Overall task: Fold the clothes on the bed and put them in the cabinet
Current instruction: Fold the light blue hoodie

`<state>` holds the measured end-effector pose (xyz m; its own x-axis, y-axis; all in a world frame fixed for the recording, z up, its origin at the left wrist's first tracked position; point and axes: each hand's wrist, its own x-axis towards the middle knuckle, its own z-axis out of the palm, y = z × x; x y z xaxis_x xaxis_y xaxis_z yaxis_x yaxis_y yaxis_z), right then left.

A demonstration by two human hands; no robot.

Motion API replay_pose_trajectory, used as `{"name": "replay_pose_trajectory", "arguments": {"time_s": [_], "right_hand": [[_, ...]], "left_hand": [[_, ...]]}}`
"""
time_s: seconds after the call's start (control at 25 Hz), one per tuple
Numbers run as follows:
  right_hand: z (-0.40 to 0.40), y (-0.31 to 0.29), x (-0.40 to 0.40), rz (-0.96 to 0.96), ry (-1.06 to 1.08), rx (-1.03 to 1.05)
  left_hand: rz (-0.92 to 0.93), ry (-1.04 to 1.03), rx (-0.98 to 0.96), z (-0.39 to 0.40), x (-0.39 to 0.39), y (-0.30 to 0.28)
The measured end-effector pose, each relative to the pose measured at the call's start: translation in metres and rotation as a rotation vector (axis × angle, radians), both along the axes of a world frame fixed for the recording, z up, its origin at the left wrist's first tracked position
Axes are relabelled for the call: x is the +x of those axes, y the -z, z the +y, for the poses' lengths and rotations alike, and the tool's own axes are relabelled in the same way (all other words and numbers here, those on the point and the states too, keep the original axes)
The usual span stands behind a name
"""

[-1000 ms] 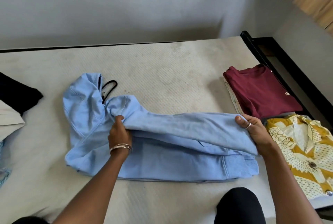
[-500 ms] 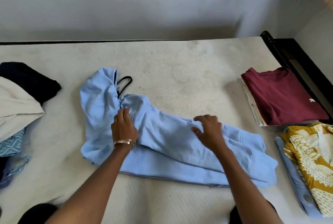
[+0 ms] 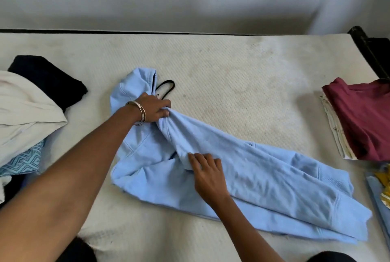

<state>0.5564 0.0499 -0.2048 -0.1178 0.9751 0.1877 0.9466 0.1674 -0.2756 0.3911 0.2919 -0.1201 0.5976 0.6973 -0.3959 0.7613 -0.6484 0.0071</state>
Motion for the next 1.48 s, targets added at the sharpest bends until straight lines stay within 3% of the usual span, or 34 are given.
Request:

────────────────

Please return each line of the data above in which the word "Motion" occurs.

EXERCISE RESPONSE:
Motion API replay_pose_trajectory, used as `{"name": "replay_pose_trajectory", "arguments": {"time_s": [_], "right_hand": [[_, ...]], "left_hand": [[_, ...]]}}`
Motion for the next 1.48 s, targets added at the sharpest bends until straight lines stay within 3% of the usual span, or 34 are given.

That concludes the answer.